Below are records. Find each line in them that holds the word "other" and copy it.

> **Records from a dataset**
-----
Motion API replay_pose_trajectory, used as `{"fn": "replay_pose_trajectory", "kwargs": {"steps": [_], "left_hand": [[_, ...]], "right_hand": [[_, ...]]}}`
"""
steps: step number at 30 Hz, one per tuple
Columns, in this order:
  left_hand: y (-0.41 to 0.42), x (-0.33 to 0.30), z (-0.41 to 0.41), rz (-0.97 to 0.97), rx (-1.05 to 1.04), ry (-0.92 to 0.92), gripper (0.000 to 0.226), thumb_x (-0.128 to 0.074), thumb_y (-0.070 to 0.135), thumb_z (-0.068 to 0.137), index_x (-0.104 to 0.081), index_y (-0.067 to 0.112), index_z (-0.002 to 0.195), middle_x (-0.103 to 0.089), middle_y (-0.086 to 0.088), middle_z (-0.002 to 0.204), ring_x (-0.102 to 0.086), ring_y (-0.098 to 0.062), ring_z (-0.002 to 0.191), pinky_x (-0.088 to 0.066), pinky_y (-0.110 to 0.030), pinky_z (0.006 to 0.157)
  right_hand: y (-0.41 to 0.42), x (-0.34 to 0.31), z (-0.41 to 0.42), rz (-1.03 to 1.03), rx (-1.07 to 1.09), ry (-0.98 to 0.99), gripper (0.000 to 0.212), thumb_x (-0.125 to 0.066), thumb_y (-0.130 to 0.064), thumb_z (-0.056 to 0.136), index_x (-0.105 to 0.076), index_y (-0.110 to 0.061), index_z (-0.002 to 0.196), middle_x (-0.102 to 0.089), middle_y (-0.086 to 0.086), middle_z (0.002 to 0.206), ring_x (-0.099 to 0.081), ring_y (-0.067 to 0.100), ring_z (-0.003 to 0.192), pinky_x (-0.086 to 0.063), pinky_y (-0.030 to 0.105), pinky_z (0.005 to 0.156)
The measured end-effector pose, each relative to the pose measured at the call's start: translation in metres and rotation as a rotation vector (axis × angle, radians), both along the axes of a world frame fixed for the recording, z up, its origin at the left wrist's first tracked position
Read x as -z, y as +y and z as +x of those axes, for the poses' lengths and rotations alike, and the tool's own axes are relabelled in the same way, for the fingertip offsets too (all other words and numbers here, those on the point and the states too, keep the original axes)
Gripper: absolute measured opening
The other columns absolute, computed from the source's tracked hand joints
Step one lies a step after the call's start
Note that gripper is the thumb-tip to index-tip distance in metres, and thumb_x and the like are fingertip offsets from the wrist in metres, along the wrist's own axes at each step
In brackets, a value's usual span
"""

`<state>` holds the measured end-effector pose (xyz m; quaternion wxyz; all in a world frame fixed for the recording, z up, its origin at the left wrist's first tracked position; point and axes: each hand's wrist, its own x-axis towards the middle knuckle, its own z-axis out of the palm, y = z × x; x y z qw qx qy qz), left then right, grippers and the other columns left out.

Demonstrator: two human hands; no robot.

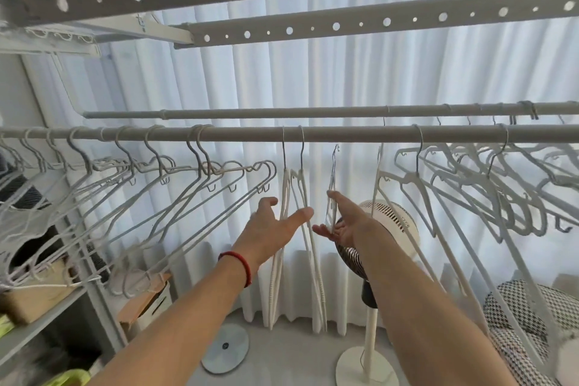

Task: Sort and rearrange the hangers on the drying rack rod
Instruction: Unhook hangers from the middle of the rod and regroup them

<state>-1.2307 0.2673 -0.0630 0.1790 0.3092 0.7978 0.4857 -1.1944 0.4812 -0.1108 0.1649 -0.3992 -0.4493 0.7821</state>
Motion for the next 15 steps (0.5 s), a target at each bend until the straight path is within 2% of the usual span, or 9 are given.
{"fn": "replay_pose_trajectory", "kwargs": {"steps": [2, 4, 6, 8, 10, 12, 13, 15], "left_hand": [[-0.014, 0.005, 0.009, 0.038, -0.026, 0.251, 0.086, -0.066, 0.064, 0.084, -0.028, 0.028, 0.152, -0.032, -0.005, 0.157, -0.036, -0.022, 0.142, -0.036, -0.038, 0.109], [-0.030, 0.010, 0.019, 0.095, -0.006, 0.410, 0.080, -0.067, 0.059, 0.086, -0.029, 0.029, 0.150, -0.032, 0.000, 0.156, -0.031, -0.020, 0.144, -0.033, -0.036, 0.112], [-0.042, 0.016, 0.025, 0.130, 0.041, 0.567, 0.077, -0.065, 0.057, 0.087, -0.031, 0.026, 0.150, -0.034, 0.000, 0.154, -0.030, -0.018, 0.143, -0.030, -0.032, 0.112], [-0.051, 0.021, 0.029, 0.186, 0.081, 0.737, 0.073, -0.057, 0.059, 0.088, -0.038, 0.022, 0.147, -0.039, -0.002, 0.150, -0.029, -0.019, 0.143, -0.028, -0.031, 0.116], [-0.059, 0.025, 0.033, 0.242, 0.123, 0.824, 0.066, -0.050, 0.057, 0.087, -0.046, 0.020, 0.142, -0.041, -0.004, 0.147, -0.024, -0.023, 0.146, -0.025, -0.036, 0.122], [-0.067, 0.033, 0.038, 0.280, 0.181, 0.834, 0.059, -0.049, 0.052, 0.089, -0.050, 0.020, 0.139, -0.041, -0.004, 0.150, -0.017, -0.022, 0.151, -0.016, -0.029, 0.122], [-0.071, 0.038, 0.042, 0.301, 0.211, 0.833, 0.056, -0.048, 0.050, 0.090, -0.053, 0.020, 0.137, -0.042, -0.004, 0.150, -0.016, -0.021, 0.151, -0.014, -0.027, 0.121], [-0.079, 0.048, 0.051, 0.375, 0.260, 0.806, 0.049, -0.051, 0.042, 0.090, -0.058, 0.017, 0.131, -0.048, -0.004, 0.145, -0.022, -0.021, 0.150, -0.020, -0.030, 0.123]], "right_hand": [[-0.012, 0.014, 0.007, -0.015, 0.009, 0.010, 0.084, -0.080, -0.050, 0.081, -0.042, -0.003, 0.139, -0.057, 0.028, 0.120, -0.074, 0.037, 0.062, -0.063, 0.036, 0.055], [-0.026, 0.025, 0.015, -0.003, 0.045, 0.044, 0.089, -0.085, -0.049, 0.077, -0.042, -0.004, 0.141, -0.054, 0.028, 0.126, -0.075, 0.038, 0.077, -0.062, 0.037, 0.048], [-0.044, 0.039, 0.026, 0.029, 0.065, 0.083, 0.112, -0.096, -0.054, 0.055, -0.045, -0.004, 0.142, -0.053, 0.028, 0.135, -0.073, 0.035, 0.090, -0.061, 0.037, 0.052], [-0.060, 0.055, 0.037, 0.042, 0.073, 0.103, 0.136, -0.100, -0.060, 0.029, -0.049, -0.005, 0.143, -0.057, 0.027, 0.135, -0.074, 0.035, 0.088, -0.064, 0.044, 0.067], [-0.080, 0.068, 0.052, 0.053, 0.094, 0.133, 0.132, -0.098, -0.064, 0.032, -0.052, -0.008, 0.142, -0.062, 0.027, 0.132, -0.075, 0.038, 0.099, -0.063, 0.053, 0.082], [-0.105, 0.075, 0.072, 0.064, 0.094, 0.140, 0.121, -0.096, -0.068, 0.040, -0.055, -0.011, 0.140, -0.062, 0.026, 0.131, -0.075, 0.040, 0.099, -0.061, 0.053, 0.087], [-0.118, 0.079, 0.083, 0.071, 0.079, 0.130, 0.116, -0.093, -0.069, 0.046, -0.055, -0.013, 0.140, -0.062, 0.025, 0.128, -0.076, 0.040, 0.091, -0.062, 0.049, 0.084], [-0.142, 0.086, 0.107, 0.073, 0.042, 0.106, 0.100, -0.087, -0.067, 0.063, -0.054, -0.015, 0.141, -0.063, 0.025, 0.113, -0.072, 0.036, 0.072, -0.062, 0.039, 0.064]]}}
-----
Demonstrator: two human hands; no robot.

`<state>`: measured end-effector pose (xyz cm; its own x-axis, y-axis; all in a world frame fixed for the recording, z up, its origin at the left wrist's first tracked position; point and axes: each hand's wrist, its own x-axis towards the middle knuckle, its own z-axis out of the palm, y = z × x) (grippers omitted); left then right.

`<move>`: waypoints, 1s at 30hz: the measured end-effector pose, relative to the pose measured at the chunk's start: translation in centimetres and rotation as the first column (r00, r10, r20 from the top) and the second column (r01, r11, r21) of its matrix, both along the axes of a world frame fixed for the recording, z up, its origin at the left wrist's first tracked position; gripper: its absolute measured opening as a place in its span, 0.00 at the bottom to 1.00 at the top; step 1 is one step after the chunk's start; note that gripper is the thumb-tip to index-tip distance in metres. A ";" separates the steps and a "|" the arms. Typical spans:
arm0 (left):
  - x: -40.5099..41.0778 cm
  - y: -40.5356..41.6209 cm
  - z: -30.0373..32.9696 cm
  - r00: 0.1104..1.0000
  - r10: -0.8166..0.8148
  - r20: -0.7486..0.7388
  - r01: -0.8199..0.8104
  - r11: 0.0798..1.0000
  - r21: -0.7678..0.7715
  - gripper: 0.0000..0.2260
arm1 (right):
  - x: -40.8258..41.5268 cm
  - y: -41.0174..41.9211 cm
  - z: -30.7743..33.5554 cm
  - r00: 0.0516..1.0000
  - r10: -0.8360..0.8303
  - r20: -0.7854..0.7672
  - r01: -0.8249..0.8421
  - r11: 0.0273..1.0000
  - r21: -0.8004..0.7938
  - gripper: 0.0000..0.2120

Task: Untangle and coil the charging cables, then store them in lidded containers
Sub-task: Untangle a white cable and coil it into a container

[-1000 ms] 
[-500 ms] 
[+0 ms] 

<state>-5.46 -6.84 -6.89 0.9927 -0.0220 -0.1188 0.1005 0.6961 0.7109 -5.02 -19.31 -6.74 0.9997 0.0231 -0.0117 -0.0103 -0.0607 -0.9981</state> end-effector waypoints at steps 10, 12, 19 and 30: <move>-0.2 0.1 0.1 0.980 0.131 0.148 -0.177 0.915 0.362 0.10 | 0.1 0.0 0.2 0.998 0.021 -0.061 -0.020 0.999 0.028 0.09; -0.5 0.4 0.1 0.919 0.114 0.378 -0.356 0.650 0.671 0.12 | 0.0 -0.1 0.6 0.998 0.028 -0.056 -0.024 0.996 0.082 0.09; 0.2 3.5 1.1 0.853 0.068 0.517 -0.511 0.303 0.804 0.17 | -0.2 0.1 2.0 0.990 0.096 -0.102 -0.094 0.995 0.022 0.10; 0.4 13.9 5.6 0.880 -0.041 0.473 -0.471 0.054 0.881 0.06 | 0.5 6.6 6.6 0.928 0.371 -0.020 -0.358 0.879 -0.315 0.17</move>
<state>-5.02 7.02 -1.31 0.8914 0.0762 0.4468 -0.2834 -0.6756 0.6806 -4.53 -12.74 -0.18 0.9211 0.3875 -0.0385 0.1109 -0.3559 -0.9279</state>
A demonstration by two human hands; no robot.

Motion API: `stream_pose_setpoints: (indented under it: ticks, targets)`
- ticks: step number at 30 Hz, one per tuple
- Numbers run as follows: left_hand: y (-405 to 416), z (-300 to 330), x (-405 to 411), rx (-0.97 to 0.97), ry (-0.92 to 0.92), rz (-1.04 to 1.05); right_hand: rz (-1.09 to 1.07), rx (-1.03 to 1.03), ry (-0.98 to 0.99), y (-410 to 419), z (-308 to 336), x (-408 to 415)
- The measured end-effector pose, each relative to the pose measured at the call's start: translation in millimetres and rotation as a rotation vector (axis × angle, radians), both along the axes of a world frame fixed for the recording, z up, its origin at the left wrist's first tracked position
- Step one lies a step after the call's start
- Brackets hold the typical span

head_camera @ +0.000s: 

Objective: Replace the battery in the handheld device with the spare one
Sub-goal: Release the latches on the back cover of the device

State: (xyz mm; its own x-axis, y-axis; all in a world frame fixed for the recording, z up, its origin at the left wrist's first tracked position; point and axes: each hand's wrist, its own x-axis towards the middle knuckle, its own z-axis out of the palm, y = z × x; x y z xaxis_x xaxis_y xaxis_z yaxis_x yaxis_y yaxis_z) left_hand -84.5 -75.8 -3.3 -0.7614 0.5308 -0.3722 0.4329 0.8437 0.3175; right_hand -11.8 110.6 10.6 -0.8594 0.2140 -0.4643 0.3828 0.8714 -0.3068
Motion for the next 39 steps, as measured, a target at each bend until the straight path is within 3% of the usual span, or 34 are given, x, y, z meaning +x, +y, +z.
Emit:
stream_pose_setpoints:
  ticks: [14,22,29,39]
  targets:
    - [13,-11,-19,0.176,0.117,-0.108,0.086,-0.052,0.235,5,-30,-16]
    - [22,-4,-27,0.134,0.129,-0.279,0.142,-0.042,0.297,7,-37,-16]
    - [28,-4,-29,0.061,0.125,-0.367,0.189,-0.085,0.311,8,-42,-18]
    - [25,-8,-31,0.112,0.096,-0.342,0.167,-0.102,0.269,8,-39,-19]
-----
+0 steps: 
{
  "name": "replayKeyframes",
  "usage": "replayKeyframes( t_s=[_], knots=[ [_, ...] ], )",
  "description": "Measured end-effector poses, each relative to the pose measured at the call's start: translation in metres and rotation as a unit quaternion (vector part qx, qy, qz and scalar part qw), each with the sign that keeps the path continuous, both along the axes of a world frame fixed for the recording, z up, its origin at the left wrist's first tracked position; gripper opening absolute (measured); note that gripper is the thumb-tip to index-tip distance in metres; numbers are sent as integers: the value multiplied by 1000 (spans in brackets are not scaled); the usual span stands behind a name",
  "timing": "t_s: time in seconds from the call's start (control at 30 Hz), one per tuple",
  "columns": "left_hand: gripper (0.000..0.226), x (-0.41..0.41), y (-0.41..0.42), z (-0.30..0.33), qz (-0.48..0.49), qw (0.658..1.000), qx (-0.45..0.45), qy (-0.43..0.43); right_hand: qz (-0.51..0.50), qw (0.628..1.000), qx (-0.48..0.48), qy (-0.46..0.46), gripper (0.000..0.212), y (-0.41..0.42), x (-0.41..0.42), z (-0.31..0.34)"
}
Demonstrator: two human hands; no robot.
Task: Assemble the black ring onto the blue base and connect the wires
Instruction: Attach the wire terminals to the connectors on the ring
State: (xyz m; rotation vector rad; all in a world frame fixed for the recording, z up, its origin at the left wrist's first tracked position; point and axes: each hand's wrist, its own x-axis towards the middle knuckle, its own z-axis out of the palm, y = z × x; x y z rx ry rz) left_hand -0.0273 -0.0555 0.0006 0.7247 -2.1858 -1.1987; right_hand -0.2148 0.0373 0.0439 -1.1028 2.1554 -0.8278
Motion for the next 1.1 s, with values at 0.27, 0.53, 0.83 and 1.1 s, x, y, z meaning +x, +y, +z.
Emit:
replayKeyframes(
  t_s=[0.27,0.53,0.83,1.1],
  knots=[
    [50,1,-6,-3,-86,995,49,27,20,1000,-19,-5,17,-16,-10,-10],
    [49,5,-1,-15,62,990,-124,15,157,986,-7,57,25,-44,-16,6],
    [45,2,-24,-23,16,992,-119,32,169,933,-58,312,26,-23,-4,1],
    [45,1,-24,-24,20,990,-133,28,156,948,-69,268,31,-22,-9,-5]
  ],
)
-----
> **ANSWER SPACE**
Read x as -z, y as +y and z as +x of those axes, for the poses' lengths and rotations alike, and the tool's own axes are relabelled in the same way, for the fingertip offsets too (all other words and numbers here, those on the point and the states too, keep the original axes)
The other columns absolute, computed from the source's tracked hand joints
`<state>` holds the measured end-effector pose (xyz m; quaternion wxyz; all in a world frame fixed for the recording, z up, its origin at the left wrist's first tracked position; point and axes: each hand's wrist, its own x-axis towards the middle knuckle, its own z-axis out of the palm, y = z × x; x y z qw qx qy qz), left then right, grippers and the other columns left out.

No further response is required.